Projekttyp: Sonderbau
Projektstatus: Gebaut
Fertigstellung: 2010
Standort: Fürstenfeldbruck bei München
Bauherr: Freistaat Bayern vertreten durch
Staatliches Bauamt München 1
Architektur: Hild und K Architekten
Andreas Hild, Dionys Ottl
Projektleitung: Ina Fidorra

Im Jahr 2002 begannen Hild und K Architekten damit, das ehemalige Kloster Fürstenfeld umfangreich zu sanieren und zu modernisieren. Der Betrieb der Polizeifachhochschule, welche die barocke Anlage heute beherbergt, lief indessen weiter. Um den Unterricht auch während der weiteren Bauzeit zu gewährleisten, benötigte man ab Herbst 2010 ein provisorisches Seminargebäude. Den Gestaltungsspielraum für den temporären Anbau beschränkte ein enges Kostenbudget. So errichtete der Generalunternehmer einen einfachen Holzrahmenbau mit drei 8 x 12 m großen Raummodulen für jeweils 36 Studierende.

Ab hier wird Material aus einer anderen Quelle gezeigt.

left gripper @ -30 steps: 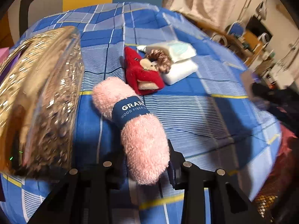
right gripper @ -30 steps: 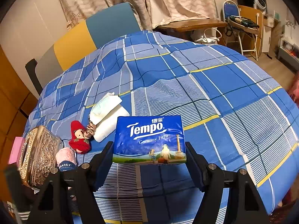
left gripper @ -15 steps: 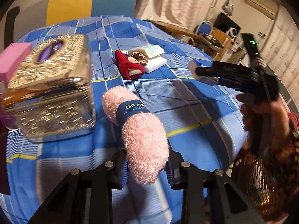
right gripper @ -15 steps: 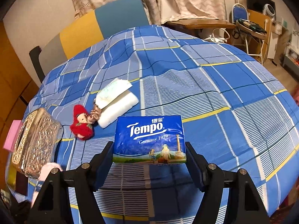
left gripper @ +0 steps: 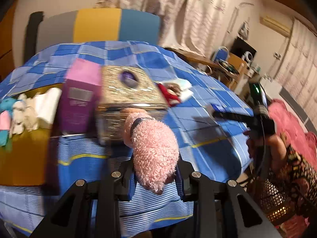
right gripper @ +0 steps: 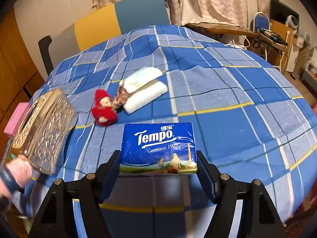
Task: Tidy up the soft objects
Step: 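Carry the pink roll and Tempo pack toward the gold tray with both grippers, then release the pink roll and Tempo pack into the gold tray with both grippers, then move the right gripper to the white wipes packet and grasp it, then grasp the red Christmas sock with the left gripper while the right gripper holds the wipes, then carry the red sock into the gold tray and release it with the left gripper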
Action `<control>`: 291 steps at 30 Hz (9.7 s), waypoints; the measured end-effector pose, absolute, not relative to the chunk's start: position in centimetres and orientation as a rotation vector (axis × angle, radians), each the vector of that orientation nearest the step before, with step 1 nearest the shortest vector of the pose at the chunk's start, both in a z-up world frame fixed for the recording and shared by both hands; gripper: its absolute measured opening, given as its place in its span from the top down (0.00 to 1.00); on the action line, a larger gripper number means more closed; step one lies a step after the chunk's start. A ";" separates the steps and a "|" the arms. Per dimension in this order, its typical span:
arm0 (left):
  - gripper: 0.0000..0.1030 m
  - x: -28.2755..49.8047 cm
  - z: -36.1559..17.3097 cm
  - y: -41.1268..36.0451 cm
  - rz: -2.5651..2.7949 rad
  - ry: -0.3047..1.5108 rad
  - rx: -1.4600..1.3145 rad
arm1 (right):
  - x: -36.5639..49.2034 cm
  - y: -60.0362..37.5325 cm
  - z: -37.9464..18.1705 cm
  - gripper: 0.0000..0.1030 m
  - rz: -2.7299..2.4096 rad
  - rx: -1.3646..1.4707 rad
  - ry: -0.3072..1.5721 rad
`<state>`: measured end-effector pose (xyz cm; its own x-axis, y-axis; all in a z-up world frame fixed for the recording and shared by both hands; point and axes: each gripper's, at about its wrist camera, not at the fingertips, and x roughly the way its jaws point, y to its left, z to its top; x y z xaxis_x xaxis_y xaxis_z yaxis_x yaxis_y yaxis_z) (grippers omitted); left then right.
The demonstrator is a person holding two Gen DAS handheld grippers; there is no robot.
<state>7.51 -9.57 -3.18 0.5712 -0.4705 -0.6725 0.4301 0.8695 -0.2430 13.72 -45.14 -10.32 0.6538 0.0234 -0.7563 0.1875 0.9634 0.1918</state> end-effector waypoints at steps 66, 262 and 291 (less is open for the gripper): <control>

Die von Seiten des Bauherrn gewünschte Holzverkleidung dieser „Box“ setzten Hild und K Architekten mit einfachen Mitteln in Bezug zur umgebenden Bebauung. Den Container umhüllt eine Schaufassade aus Lärchenlamellen, die in ihrer Anordnung Fassadenelemente des Klosters wiederaufnehmen. Um die Fensteröffnungen herum sind die Hölzer enger gesetzt und abstrahieren so das Bild der barocken Fensterfaschen. Die Schlichtheit der Holzverkleidung und deren horizontale Ausrichtung nehmen zugleich Bezug auf den unmittelbar benachbarten langgestreckten jüngeren Erweiterungsbau aus den 1950er Jahren.

Das Gebäude soll – soweit dies einem Provisorium möglich ist – in Würde altern: Die derzeit rötliche, unbehandelte Holzverkleidung wird in naher Zukunft einen silbergrauen Ton annehmen und sich so den dahinterliegenden grau gestrichenen Sperrholzplatten farblich annähern, mit ihnen zur homogenen Form verschmelzen. In diesem von den Architekten intendierten Prozess spielt der temporäre Anbau einmal mehr auf die historische Dimension an, die das gesamte Projekt auszeichnet: Bei der Sanierung des ehemaligen Barockklosters Fürstenfeld geht es darum, neueste technische Standards bestandsverträglich zu realisieren, zwischen der Biographie des Gebäudes und seiner aktuellen Identität zu vermitteln. Als pars pro toto demonstriert auch das Provisorium diesen Anspruch; mit seiner Tendenz, sich dem Vorgefundenen in all seinen historischen Schichten anzunähern, ohne darüber den eigenen zeitgenössischen Charakter zu verleugnen.